Among the 150 people feared dead are three Americans, including a northern Virginia woman and her daughter.

A Germanwings co-pilot is believed to have deliberately crashed his plane into a mountain in the French Alps on Tuesday, killing 150 people, including a woman and her mother from northern Virginia and an American man reportedly living in Barcelona.

Germanwings flight 4U 9525 was less than an hour into its route from Barcelona to Dusseldorf when co-pilot Andreas Lubitz, alone in the cockpit, locked the pilot out of the cockpit and crashed it, officials said Thursday. He apparently wanted to “destroy the plane,” a prosecutor said.

Yvonne Selke, a government contractor, and her daughter Emily, a recent Drexel University graduate, were both killed, their family said. So was Robert Oliver Calvo, a 37-year-old American man reportedly living in Barcelona, his father said.

The captain of the plane was Patrick Sonderheimer, sources confirmed to NBC News on Saturday.

Here is a brief look at the crash by the numbers.

27: The age of Andreas Lubitz, the co-pilot authorities say intentionally crashed the Germanwings plane after locking the pilot out of the cockpit.

630: Number of flight hours co-pilot Lubitz had logged with Germanwings before the crash.

1: Number of crew members in the cockpit when the Germanwings jet crashed.

2: Number of crew members required in the cockpit at all times on United States airlines' flights. When one pilot uses the restroom, a flight attendant takes the pilot's place in the cockpit temporarily. Many international carriers, Lufthansa's Germanwings among them, have no such protocol.

1: Number of black boxes so far recovered. Investigators have retrieved cockpit voice recordings from it that led them to believe the co-pilot had deliberately crashed the plane.

150: Number of people aboard the jet — 144 passengers and six crew members, including Lubitz. All are dead.

3: Number of Americans on board — Yvonne and Emily Selke, and Robert Oliver Calvo.

2: Number of babies included in the passenger count.

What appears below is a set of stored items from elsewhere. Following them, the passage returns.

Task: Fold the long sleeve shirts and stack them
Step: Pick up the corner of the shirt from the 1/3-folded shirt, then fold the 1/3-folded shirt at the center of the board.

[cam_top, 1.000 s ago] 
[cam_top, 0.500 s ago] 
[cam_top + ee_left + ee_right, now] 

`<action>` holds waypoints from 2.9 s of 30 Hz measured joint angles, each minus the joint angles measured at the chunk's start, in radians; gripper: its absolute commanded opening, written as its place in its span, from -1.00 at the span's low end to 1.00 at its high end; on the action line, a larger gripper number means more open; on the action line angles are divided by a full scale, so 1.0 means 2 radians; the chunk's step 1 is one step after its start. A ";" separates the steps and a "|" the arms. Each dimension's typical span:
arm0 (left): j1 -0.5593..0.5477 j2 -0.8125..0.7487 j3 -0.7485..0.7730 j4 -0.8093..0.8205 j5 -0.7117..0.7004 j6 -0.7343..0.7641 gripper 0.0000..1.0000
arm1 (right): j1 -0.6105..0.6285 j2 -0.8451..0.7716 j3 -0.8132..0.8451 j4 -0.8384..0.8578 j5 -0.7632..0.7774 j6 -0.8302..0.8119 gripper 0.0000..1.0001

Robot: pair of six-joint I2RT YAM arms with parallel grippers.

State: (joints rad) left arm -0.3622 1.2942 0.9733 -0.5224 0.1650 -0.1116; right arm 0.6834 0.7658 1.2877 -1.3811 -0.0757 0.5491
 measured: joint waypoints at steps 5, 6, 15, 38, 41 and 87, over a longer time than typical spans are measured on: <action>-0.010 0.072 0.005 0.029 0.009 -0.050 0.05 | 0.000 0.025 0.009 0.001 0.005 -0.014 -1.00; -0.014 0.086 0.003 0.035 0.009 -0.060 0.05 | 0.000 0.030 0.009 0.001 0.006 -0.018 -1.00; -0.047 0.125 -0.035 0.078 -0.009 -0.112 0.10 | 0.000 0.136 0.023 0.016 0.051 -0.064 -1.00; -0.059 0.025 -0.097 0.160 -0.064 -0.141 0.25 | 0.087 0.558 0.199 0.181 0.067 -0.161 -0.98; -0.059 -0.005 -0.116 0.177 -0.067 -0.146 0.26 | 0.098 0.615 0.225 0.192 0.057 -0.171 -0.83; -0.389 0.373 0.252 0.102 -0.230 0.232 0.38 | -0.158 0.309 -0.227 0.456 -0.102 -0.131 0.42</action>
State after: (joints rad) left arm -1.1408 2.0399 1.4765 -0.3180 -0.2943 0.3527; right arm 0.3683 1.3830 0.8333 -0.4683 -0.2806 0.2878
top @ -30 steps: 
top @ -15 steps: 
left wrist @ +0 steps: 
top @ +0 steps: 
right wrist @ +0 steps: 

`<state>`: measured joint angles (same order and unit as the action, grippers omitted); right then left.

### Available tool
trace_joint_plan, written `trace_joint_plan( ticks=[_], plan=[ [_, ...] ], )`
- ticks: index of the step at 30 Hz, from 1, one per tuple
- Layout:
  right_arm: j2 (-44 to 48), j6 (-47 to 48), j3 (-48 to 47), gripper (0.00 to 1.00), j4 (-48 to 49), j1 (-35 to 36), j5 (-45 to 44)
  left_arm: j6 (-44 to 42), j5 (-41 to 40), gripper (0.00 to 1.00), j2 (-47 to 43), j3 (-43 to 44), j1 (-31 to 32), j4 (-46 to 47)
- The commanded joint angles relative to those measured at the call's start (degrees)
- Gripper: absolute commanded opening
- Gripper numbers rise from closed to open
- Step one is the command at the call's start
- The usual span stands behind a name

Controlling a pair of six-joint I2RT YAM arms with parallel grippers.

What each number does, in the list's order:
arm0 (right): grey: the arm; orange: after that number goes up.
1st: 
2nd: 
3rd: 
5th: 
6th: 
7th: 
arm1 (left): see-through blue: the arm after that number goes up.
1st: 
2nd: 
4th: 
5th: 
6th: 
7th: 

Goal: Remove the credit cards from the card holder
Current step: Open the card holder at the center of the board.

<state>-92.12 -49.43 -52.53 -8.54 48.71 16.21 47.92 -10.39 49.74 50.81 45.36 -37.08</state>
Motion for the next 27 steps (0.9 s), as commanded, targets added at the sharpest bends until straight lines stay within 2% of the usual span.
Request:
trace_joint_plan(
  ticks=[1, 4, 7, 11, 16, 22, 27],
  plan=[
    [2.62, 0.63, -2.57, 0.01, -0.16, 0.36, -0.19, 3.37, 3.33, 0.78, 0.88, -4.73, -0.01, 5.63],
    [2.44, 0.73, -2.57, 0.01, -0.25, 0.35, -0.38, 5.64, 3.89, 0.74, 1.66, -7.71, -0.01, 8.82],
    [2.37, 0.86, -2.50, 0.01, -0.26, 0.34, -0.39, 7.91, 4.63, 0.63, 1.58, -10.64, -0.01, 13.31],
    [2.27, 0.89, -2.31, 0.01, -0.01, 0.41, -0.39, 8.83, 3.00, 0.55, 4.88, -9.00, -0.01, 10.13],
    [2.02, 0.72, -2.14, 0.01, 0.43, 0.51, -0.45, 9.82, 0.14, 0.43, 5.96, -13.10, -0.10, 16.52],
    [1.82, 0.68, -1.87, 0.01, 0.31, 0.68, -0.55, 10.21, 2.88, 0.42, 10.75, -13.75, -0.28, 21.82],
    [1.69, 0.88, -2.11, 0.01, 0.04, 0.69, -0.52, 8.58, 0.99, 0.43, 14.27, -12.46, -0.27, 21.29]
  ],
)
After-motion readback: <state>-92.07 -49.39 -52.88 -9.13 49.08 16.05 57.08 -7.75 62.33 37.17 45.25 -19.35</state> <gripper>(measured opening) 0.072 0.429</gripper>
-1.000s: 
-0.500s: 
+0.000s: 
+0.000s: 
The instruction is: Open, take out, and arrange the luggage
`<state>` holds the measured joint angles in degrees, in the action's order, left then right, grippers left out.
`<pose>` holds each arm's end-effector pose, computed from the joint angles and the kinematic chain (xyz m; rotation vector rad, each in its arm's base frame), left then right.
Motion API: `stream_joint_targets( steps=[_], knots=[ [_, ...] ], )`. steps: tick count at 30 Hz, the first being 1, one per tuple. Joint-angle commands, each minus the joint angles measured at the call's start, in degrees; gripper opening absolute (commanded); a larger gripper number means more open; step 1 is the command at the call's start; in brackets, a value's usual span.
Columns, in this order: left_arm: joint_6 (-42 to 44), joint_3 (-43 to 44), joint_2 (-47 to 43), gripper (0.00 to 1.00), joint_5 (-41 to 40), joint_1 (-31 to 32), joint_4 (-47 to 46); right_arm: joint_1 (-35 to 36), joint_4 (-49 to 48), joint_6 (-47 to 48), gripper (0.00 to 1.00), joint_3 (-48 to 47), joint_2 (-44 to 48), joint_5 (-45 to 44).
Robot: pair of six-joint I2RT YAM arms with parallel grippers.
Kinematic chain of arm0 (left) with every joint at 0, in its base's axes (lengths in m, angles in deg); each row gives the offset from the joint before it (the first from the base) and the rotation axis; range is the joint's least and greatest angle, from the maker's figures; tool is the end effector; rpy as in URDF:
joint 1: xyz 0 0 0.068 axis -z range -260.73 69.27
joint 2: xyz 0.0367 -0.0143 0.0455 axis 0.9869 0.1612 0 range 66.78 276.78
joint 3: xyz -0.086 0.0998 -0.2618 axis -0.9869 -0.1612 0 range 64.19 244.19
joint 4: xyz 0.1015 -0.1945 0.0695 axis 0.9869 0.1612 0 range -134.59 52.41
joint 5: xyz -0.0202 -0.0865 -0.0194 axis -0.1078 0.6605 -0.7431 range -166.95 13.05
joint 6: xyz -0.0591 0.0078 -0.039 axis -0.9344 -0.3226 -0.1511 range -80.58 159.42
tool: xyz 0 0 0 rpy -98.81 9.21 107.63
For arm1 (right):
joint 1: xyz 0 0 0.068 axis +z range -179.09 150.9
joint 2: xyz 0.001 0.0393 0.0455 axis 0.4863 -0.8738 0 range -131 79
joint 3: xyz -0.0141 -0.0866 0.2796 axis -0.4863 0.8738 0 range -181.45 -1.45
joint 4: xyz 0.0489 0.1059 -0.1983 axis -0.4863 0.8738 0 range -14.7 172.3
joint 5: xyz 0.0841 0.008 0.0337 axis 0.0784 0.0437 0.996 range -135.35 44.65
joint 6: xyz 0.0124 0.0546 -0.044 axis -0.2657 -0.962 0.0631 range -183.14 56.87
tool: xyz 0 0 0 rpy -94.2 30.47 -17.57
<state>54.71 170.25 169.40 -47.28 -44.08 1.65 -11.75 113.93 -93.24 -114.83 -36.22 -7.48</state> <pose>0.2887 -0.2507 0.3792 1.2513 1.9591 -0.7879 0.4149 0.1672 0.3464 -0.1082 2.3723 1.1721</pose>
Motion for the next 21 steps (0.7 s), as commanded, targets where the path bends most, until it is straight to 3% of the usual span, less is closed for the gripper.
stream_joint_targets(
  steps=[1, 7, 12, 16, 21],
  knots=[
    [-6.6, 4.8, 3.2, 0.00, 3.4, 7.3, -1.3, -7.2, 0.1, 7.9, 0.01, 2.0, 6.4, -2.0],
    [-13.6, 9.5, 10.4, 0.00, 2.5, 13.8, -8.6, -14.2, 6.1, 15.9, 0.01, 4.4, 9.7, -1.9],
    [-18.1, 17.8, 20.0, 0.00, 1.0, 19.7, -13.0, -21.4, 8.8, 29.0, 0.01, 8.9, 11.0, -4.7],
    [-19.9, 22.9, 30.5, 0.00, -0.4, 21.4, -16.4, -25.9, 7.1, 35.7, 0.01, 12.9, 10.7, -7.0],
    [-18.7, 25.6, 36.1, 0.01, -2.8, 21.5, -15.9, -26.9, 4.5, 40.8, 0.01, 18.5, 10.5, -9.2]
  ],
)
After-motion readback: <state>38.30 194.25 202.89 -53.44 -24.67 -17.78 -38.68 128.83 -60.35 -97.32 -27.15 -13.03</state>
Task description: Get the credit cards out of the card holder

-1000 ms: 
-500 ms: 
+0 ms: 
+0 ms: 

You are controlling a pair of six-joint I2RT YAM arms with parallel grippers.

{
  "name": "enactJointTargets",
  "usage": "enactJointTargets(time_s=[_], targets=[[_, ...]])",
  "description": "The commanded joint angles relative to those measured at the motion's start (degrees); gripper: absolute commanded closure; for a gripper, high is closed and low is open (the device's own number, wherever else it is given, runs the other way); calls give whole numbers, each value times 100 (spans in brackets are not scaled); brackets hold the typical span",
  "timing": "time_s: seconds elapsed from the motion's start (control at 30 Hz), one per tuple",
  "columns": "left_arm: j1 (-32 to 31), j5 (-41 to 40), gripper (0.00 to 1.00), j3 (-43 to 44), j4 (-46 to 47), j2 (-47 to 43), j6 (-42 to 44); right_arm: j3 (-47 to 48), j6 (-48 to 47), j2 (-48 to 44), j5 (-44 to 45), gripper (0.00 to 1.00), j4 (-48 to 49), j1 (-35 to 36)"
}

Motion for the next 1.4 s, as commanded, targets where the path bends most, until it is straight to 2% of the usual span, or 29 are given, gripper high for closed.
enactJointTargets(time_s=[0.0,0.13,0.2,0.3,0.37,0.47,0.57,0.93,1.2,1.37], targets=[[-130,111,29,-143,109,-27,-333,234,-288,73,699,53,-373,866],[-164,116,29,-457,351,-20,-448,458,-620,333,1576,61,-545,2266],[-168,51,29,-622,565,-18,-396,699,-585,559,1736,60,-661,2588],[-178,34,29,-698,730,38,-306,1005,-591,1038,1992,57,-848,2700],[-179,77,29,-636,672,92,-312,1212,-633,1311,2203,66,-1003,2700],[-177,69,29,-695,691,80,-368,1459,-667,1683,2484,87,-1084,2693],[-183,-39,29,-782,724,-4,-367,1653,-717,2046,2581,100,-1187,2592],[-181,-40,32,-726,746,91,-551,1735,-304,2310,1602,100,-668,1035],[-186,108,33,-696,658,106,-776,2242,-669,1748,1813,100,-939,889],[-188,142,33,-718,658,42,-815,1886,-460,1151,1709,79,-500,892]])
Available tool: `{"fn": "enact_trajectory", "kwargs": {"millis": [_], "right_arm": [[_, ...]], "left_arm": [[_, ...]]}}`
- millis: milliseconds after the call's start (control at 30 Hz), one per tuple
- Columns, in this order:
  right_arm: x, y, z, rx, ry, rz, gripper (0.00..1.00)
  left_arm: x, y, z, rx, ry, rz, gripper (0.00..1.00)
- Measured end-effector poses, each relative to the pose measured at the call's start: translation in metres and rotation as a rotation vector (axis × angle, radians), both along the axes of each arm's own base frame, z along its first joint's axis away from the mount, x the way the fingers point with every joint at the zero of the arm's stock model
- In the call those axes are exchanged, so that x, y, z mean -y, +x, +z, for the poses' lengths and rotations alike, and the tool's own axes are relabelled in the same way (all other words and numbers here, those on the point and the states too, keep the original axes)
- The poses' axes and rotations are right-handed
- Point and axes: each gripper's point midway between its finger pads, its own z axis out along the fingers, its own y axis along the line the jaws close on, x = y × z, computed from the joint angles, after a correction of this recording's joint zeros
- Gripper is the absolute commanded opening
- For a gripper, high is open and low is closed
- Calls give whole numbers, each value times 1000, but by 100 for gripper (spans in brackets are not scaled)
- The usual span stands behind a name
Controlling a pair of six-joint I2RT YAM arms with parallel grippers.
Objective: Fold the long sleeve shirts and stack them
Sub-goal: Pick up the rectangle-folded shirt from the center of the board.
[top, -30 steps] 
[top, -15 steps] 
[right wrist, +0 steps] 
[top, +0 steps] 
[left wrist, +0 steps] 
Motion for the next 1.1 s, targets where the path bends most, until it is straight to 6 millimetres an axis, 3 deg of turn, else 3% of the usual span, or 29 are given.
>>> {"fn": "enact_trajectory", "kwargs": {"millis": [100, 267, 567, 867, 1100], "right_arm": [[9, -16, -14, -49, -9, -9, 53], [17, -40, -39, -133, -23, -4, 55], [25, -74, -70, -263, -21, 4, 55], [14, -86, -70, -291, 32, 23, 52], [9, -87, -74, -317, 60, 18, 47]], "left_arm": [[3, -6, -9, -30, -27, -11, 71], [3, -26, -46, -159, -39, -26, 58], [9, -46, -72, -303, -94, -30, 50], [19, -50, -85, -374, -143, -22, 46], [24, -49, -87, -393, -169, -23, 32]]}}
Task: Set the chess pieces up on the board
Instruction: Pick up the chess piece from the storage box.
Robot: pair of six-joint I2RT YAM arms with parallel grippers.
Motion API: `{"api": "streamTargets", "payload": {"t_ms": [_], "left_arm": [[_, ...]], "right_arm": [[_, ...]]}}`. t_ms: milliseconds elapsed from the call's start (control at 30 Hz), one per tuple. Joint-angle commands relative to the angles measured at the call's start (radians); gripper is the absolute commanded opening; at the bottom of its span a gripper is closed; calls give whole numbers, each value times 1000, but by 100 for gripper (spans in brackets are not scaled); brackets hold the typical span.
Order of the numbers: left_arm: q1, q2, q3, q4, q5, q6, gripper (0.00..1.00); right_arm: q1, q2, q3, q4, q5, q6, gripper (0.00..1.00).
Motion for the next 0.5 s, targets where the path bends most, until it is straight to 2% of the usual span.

16: Number of 10th-graders from a German high school who were on the plane, along with their two teachers.

38,000: The altitude at which the plane was cruising just before it began its descent and crashed.

8: The number of minutes the plane descended steadily before crashing.

6,550: The approximate altitude of the Alpine site where the plane crashed, near the town of Digne in the French Alps.

More than 6,000: The number of hours the plane's captain had logged on the plane.

24: The age of the plane in years.

46,700: The number of flights the plane had made before its crash.

About 58,300: The number of flight hours the aircraft accumulated since it was delivered to Lufthansa in 1991.

1953: The year an Air France plane crashed near the site of the Germanwings crash, near the town of Barcelonette, killing 49 people.

50,000: The number of euros Lufthansa will pay, as a preliminary payment, to the relatives of each deceased passenger to help cover immediate costs, a company spokesperson told NBC News. The money will not have to be paid back, Lufthansa said.

400: Number of French officers mobilized for the plane crash, according to the French National Gendarmerie.